Pilgrim Cello, Portsmouth Cathedral, June 12
Kenneth Wilson is cycling round the 42 English cathedrals and playing his cello at nearly all of them, having carried it on the bike. The ride from Chichester, which was yesterday's appointment, would have been one of the least demanding which is not to say it comes easy. He is cellist, cyclist and poet, probably in that order but certainly multi-talented in such contrasting disciplines.
Having once upon a time been a long-distance cyclist myself, I'm aware that it affords the opportunity for some meditation, not necessarily on the theme of the Seven Last Words from the Cross but I thirst can have some profound resonance.
The sonorous fluency of the Prelude from Bach's Suite no. 2 led into the programme as explored by Haydn in various versions, James MacMillan most spectacularly and others before Kenneth whose way was to read the Biblical texts followed by his poems expanding from those lines and then with the Sarabandes from the Bach in between.
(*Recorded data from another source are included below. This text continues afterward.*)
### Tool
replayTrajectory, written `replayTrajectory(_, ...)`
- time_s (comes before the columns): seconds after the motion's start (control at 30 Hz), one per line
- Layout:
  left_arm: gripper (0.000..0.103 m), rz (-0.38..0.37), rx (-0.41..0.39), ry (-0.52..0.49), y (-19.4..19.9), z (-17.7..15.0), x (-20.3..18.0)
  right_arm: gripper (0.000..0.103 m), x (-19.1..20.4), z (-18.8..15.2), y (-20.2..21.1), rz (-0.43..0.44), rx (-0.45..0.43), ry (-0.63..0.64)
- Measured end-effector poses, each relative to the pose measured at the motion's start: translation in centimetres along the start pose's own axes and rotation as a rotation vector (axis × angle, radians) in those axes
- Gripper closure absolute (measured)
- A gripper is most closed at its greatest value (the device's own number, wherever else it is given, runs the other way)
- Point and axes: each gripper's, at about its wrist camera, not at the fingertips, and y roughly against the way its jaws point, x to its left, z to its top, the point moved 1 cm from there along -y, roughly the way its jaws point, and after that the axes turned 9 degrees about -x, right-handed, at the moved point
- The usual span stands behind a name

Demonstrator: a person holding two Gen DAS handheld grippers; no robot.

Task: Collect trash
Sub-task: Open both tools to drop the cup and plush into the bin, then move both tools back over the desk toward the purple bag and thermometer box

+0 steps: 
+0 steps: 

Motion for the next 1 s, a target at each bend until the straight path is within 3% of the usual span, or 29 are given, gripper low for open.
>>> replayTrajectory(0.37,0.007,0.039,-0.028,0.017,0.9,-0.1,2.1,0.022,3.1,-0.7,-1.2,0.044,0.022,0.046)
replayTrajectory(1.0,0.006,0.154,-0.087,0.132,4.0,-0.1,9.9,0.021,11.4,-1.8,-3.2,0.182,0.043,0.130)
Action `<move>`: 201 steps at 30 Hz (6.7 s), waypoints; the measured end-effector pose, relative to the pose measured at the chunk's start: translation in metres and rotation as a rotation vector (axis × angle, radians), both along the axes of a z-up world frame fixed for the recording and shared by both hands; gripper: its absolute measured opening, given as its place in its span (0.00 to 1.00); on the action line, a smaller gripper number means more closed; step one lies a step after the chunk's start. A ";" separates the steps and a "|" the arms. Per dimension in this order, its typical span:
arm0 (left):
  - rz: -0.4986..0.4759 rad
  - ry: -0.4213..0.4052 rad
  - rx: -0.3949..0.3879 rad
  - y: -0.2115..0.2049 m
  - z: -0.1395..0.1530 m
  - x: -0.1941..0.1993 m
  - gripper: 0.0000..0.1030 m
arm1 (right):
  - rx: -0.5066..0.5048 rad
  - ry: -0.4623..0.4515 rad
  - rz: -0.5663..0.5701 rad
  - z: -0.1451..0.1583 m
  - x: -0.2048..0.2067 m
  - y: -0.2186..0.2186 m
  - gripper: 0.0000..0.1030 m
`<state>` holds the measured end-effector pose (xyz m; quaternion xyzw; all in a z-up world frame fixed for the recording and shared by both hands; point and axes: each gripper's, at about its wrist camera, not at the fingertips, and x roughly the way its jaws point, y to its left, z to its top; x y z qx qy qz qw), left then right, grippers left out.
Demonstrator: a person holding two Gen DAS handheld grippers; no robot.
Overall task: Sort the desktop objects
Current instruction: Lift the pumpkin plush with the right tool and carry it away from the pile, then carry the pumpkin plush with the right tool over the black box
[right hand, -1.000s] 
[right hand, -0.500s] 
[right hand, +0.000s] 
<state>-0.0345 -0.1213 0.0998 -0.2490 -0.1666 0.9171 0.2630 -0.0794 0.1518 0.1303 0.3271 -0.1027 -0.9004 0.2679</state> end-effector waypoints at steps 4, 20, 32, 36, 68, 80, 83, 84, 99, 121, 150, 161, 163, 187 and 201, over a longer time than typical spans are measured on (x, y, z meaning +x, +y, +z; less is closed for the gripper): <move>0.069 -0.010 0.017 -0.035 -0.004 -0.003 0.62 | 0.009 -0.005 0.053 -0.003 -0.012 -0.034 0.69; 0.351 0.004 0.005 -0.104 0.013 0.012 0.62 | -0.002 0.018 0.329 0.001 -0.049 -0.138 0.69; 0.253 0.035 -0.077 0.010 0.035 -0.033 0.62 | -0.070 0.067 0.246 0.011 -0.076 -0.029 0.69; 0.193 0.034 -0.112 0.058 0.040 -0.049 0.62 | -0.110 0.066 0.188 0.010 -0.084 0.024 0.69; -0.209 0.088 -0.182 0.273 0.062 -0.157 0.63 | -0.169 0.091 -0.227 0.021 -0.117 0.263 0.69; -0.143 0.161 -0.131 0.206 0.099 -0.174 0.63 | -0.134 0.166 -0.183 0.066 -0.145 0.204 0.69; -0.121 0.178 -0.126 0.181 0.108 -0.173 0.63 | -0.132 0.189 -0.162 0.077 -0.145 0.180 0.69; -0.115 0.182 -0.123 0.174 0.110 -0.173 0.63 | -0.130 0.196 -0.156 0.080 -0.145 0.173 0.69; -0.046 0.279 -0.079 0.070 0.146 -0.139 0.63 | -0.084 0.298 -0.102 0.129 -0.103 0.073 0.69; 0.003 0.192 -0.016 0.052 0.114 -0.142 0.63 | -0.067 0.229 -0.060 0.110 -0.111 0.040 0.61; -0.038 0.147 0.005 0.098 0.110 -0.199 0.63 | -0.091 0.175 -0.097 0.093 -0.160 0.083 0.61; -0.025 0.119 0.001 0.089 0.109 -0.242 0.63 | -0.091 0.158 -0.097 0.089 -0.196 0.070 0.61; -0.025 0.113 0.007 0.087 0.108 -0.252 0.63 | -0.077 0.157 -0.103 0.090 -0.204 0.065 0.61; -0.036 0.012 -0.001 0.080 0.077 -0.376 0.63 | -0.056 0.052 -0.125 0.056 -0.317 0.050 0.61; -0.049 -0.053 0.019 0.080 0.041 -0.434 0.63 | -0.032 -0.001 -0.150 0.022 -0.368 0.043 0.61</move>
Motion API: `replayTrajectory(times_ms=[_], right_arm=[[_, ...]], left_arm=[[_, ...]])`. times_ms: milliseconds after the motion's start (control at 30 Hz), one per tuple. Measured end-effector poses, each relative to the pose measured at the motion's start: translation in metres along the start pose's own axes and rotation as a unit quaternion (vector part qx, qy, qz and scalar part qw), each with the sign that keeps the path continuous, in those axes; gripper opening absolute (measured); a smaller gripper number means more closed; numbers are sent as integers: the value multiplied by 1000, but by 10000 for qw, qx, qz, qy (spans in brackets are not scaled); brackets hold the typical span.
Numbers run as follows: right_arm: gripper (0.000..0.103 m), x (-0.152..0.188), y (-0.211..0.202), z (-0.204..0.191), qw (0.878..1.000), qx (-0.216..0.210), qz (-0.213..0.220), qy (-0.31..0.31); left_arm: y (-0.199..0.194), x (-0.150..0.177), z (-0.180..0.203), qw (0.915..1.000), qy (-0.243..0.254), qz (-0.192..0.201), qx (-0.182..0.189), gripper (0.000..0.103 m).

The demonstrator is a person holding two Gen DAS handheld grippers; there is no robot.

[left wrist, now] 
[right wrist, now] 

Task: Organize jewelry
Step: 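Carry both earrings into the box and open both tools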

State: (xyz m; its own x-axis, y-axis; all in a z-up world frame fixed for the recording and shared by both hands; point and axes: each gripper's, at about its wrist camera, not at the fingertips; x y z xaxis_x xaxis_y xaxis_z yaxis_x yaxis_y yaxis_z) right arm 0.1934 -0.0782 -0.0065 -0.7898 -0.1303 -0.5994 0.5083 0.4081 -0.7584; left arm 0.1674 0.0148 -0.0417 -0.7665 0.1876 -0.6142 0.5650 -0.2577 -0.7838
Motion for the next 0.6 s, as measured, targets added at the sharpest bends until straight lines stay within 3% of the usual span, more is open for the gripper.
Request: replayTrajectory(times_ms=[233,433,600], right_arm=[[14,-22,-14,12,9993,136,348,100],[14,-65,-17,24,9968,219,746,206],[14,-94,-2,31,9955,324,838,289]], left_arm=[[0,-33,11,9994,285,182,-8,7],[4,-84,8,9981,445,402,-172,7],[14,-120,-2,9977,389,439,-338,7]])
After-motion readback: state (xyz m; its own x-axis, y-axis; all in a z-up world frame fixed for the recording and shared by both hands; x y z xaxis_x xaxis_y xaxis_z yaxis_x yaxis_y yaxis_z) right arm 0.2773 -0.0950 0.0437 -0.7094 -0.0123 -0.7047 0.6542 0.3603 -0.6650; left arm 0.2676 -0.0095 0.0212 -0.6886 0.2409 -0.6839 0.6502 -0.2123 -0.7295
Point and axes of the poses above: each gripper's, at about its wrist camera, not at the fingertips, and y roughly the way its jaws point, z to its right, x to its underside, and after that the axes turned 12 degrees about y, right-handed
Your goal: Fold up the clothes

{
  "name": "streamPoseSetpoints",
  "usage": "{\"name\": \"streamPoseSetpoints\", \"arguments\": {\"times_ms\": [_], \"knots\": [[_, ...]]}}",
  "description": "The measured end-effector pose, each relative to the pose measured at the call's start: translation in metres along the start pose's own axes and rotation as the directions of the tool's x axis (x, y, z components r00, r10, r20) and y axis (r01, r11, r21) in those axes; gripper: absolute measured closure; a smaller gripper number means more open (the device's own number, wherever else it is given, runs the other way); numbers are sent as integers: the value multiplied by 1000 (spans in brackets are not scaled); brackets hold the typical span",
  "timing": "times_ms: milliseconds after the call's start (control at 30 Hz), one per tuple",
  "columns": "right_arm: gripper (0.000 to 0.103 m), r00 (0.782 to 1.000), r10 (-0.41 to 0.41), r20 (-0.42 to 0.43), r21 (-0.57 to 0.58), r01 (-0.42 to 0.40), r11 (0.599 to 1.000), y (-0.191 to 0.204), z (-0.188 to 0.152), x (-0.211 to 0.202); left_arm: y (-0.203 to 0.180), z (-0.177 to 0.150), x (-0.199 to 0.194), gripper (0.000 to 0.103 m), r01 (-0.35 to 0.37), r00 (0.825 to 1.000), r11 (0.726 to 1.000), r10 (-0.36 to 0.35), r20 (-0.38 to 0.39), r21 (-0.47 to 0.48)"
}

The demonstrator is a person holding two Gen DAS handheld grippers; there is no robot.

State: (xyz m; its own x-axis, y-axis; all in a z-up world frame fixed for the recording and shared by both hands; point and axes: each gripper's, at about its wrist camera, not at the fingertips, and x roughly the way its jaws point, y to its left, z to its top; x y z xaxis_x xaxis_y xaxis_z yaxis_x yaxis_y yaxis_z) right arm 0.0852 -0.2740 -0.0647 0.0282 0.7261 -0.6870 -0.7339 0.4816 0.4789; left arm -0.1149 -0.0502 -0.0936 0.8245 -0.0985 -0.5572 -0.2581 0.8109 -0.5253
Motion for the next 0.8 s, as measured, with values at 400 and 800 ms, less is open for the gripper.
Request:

Those are the slow movements with the gravitas of no. 3, the pared down desolation of no. 5 highlights, taking the least danceable parts of Bach's set of dance pieces for other purposes. Gillian Lever's paintings to accompany each piece were also on display to provide any amount of stimuli to meditate upon while I was further distracted by the tiny front chainring on the outrageous bike built for practicality rather than time trial speed.
As the poem on My God, my God, why have you forsaken me? says, it is,
Bleak, bleak.
But, as in the Haydn, the MacMillan and the Bach not originally written with such themes in mind, as far as we know, it's not all so inconsolable. Bach, for one, is at least that artist who offers us the consolations of his sense and art above all, and anybody, else.
Kenneth's instrument is modern, carbon fibre and black and so visually different from traditional wooden cellos. It made a wonderful sound in Portsmouth's intimate St. Thomas Chapel, sometimes not immediately sounding to me like those I've heard before played by Yo-Yo Ma, Stephen Isserlis or Natalie Clein, to shamelessly namedrop a few favourite musicians. He assured me it is no different but I've not heard some of the effects he conjured from it in his Amazing Grace finale, both in the top register and the ground bass.
That finale was the masterstroke after the the last of the last words, going back to where Bach begins in the Prelude to Suite no. 1 by way of deliverance, salvation and what some of us might consider the only paradise there might be, the realm of 'art'.
I'd been looking forward to that date for a long time, an extraordinary undertaking and an act of devotion to many things - the cello, the bike, the poems and their profound meaning. Expectation puts a high tariff on an event like that and so to come away so impressed - mostly by the musicianship but obviously the cycling, too - made it something special we Lunchtime Live! faithful won't be forgetting.